After reading a lot about DIY backgrounds I decided to paint the back of my 125 gal tank dark blue. I chose latex paint as was suggested and used a roller. It is a mess! I am not sure what I have done wrong, but when the paint drys there are certain areas that seem to crack and the paint will just not stick on no matter how many times I go over it. Any Suggestions?? I really need help


----------



## daking (Mar 6, 2008)

how did you prep it? what did you clean the glass with? how thick did you put it on? I can only assume that this would be the same as regular painting of walls and such. lighter coats allow it to dry more evenly. maybe thin out the paint a little


----------



## pat3612 (Jan 29, 2008)

I used latex on mine . I cleaned it with rubbing alcohol first and let it dry a couple of hours between coats . If you dont let it dry enough it will just come off when you put another coat on. Is the paint new or old.


----------



## simsimma (Aug 3, 2008)

best option is go to walmart buy the krylon spray paint and attack 
ofcourse clean the glass first, 
the trick is to build layers from a distance instead of spraying thick from close up


----------



## ameekplec. (May 1, 2008)

Did you paint it outside? If you did, the cold glass can cause parts of the paint to cool faster than other parts, causing it to peel and craze. This will happen with any paint, especially if you put it on too thick.

If not cold, then it's probably too thick. Let everything dry completely (a day or two) then remove everything by razor, then clean the glass with acetone or alcohol (acetone will melt the plastic trim though). 

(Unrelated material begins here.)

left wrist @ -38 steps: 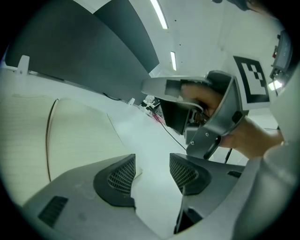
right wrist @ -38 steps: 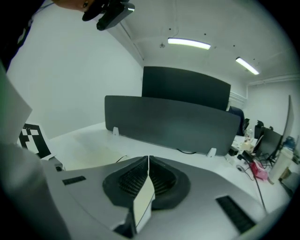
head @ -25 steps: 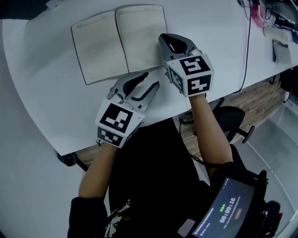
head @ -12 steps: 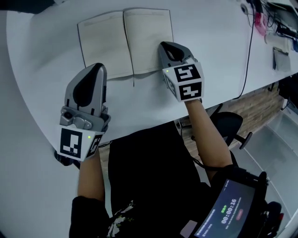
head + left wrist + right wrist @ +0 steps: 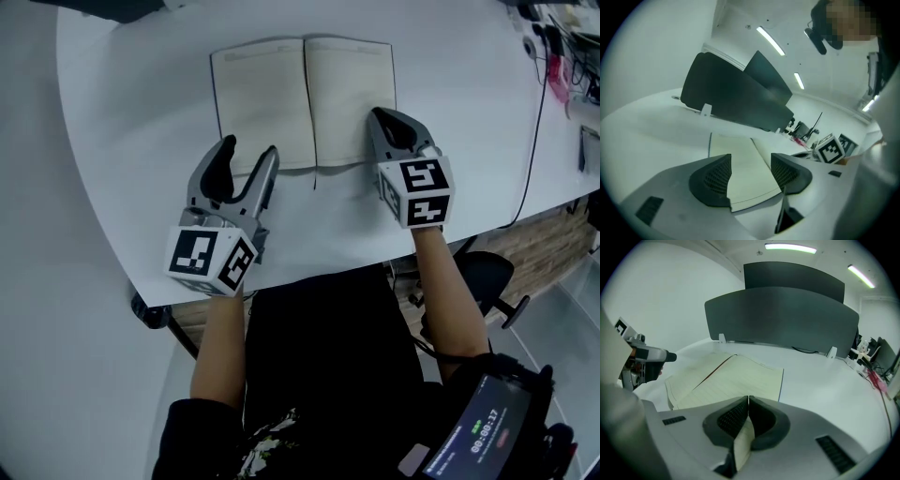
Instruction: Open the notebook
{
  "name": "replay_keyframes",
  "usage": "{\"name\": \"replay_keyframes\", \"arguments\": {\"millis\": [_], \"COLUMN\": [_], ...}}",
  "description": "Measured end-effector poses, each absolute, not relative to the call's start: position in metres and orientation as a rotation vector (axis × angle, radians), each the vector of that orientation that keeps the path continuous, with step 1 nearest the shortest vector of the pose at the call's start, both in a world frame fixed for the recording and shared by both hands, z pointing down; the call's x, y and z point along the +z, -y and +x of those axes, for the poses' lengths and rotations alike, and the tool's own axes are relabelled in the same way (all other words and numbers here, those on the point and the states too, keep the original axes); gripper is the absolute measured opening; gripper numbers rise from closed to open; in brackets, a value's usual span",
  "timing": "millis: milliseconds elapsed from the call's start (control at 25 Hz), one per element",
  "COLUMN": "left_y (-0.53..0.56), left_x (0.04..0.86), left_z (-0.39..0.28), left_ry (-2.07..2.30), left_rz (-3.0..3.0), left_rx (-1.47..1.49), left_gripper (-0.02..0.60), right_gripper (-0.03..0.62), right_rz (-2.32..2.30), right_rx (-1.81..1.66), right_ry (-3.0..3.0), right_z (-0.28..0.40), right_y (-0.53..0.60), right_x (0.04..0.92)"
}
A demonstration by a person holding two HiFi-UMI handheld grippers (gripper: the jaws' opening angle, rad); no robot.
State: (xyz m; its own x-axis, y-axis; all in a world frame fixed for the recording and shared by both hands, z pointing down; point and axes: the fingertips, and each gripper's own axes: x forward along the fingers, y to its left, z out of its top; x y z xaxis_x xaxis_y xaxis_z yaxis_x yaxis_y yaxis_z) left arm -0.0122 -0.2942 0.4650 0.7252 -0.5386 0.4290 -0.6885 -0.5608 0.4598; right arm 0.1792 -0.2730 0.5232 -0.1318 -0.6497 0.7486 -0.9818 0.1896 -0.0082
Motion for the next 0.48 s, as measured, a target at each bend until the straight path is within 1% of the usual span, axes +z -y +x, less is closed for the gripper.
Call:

I find, like was suggested, that krylon spray works best - there's the least amount of fuss, and IMO, they're both about the same pain in the assness to remove. Plus you can finish the krylon painting in under an hour, as opposed to a few hours for the latex paint.


----------



## artemisblossom (May 22, 2008)

I think I didn't clean it enough. I couldn't use the spray paint bcause I was painting it inside (too cold outside). The paint was new and I am pretty sure i was painting with light coats. I am going to try to clean the parts where the paint is not sticking with alcohol and try again I guess


----------



## simsimma (Aug 3, 2008)

dont worry i feel ur pain, i was up last night nothing to do painting my DIY tank stand in the middle of the night it was pretty cold outside lol
i just painted the stand and brought it inside and let it dry out in my washroom

i think some good weather is coming so around noon get ur tank outside peel that paint, give it a good cleanin and when its all dry and warm
get the krylon and give it a light coat ALL over, once u finished a light coat all over , then i suggest go back inside watch 30 mins of tv come back and give it layer 2 , repeat this process until u have what ur looking for


----------